All lines of the records below that contain the word "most" must be listed.

Dataset items:
=== Begin Enclosure ===

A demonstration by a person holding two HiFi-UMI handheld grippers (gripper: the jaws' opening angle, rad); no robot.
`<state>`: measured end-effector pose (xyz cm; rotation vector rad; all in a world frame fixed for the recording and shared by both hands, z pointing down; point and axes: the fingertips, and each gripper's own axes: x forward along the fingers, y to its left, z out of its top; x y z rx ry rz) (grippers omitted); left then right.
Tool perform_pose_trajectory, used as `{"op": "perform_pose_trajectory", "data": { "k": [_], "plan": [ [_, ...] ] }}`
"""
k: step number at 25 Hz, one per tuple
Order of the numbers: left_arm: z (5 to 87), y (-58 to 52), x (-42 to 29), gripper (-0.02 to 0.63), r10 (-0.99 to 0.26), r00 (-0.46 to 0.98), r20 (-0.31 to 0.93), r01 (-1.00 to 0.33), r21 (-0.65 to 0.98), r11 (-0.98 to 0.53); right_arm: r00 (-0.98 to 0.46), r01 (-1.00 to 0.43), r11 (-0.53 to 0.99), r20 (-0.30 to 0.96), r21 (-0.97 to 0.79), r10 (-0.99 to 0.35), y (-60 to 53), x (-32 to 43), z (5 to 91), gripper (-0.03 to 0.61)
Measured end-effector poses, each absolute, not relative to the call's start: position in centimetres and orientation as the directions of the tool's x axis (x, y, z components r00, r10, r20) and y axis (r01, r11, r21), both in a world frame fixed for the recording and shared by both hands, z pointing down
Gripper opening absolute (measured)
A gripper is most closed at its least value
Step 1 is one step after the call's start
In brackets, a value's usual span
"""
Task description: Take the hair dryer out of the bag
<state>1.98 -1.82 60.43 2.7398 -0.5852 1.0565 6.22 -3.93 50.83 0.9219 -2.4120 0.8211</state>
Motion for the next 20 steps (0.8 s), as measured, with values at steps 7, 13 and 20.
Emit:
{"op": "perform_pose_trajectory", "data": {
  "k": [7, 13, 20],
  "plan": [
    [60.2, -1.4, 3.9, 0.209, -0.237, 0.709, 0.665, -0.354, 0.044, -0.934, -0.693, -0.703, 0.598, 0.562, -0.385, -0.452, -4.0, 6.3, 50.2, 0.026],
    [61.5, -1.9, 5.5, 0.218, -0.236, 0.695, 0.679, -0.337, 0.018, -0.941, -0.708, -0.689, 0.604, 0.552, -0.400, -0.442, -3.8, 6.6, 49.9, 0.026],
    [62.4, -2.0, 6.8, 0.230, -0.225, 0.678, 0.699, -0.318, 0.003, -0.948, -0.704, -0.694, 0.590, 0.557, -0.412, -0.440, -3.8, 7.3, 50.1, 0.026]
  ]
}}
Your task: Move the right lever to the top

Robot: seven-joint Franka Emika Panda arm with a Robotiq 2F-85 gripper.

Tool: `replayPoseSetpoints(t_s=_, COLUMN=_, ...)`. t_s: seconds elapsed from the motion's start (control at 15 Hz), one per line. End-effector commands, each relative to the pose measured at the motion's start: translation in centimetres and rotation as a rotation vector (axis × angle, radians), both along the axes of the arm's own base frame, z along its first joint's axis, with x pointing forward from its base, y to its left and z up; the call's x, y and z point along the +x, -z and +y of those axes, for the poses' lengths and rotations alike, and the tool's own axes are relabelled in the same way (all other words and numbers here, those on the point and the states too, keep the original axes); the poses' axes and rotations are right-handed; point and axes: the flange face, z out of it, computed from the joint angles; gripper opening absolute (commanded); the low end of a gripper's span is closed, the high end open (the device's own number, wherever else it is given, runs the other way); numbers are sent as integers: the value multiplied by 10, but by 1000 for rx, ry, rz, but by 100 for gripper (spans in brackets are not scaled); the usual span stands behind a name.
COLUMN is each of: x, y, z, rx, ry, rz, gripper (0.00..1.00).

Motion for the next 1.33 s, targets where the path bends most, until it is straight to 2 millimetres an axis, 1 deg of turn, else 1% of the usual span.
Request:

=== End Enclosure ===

Written answer:
A gripper is most closed at its least value
Motion for the next 1.33 s, targets where the path bends most, until it is straight to 2 millimetres an axis, 1 deg of turn, else 1% of the usual span.

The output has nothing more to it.